Kolderie argued that this need is at the foundation of the charter school movement. He continued that as long as the public waited for the public school system to reform itself, the idea of creating new schools would remain at the margins:

So long as we maintain this assumption, why would anybody bother with all the hassle involved in creating new schools? The districts keep telling us they're going to do it, right? 'We believe we can do it, we believe we can do it,' over and over again endlessly.

He stressed that the idea of charters will move to the mainstream when people realize the districts are incapable of change, and public schools changing on their own becomes a matter of critical public interest.

Kolderie has spent the last couple of years asking chater advocates, "Why are we doing this?
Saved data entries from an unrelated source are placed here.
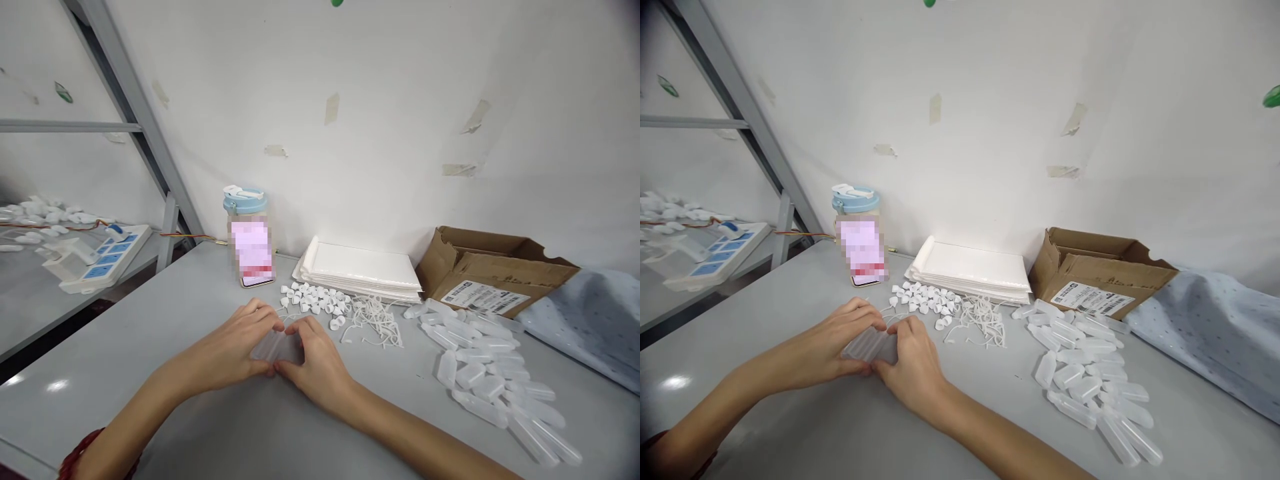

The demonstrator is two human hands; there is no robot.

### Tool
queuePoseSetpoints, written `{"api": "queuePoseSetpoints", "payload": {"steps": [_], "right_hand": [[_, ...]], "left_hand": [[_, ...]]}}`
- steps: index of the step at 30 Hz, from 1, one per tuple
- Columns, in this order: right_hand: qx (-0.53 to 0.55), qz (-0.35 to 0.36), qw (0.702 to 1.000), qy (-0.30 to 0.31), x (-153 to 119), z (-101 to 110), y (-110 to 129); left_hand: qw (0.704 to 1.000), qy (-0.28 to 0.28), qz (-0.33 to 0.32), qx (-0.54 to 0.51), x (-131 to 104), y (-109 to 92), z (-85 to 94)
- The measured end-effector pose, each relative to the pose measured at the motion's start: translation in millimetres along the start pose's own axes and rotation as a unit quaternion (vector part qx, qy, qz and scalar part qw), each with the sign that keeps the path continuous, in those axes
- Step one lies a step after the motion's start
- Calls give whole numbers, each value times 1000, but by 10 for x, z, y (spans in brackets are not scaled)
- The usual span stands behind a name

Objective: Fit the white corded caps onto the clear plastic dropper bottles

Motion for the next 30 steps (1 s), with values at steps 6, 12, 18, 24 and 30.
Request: {"api": "queuePoseSetpoints", "payload": {"steps": [6, 12, 18, 24, 30], "right_hand": [[0, -1, 1000, 2, 12, -8, 1], [-2, 12, 1000, 0, 28, -20, 3], [14, 22, 1000, -10, 35, -18, -19], [2, 17, 1000, -10, 18, 13, -15], [-6, 27, 1000, -7, -79, 165, -20]], "left_hand": [[1000, -6, 7, 7, -8, -5, 19], [1000, -6, 17, 9, -5, 9, 24], [1000, -15, 22, 8, -19, 29, 42], [999, -25, 21, 6, -48, 50, 63], [999, -37, 4, 6, -33, 27, 68]]}}
Point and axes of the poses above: each hand's wrist, its own x-axis towards the middle knuckle, its own z-axis out of the back of the hand, y = z × x, the point moved 8 cm from there along x, towards the middle knuckle, and after that the axes turned 3 degrees about -z, right-handed, at the moved point
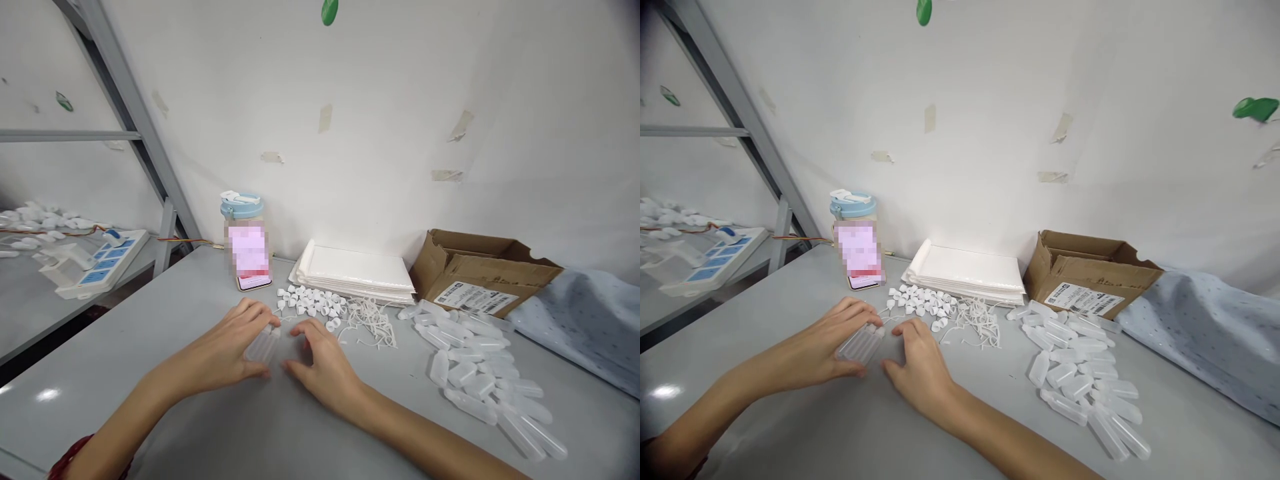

Who are we doing it for? Without exception, the answer has been, "We're doing it for the kids, for the people in the schools--kids, parents, teachers." While that is very important, it is a rationale limited to the benefit of the people in these schools, and not a powerful public interest rationale. But arguments about the limited nature of districts to change connect directly with the interest of state policy leadership that can make things happen:

They're dealing with an essentially economically unsustainable model of traditional education. They've got these commitments to performance and they can go only so long canceling tests that have been given and...postponing...the imposition of standards or consequences before the whole thing [will] crash. So they're really under pressure.

Kolderie acknowledged the political pressures policymakers are under not to support a major program of new school creation, but the existence of charter laws gives him some confidence policymakers will respond to the arguments that move away from the traditional public utility model:

When people recognize that we do not have to be trapped within the confines of the traditional arrangement, they become optimistic. The state makes the system, it can change the system, and if the districts are not giving you the performance you need, it is within your power to get somebody else who will. And that works...once people see that something is necessary, it tends to happen.

Moskowitz: The Challenges of Big City Change
New York City Councilwoman Eva Moskowitz described how change is playing out in New York City. She began by providing some context on the enormity of the challenge. New York City's schools include:

More important, she pointed out the severity of the problem:

Sixty percent of our kids can't read. In science, 80 percent of our kids are failing the fourth grade science test. We have now 300,000 kids in NCLB, subject to No Child Left Behind provisions. Next year, it will probably be a half a million.

New York has an "educational disaster on our hands...one we've been tweaking for 30 years without much improvement." In order to improve public schools one must embrace competition.

Councilwoman Moskowitz went on to discuss some of the innovative things New York City has done for charter schools, particularly around facilities, "the Achilles heel of the charter school movement." In New York State, the 1998 charter school law does not provide any facility money, and real estate in New York City is a huge problem. In response, Chancellor Klein agreed to open up public schools to charter schools. The implications for this facilities solution are great because in New York, with a cap of one hundred new schools and without a conversion being an option due to union constraints, finding viable options for school start-up is crucial.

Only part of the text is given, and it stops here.